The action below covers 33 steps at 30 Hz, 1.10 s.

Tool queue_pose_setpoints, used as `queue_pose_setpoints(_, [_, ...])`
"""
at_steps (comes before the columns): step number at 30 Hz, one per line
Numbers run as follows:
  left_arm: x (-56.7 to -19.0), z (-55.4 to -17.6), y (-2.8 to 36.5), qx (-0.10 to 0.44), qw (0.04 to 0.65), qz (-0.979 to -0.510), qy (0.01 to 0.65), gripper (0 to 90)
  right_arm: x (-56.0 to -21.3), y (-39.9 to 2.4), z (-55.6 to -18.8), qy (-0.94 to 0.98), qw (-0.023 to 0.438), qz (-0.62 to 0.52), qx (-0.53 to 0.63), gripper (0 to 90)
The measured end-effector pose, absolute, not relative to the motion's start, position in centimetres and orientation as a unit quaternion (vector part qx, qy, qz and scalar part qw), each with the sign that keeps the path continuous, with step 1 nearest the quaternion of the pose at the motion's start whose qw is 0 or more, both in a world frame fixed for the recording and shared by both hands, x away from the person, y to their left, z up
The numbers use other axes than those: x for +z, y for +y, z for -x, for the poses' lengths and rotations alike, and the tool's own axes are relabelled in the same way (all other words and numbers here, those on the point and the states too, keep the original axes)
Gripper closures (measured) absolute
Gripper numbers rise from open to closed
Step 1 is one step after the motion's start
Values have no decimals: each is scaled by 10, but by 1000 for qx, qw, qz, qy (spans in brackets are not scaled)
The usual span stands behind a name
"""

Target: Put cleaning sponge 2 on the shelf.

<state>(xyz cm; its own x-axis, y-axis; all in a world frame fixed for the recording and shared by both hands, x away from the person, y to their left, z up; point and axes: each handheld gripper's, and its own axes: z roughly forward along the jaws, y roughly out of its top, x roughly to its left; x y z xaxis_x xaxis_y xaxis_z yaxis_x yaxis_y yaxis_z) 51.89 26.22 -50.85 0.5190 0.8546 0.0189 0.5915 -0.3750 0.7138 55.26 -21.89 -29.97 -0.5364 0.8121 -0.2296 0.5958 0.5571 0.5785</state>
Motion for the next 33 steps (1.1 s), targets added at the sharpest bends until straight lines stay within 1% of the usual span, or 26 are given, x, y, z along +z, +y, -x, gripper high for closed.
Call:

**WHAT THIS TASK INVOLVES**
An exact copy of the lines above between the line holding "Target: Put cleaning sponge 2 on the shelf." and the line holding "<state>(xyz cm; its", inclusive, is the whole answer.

**EXERCISE RESPONSE**
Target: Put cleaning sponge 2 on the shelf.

<state>(xyz cm; its own x-axis, y-axis; all in a world frame fixed for the recording and shared by both hands, x away from the person, y to their left, z up; point and axes: each handheld gripper's, and its own axes: z roughly forward along the jaws, y roughly out of its top, x roughly to its left; x y z xaxis_x xaxis_y xaxis_z yaxis_x yaxis_y yaxis_z) 51.89 26.22 -50.85 0.5190 0.8546 0.0189 0.5915 -0.3750 0.7138 55.26 -21.89 -29.97 -0.5364 0.8121 -0.2296 0.5958 0.5571 0.5785</state>

This exercise has been completed.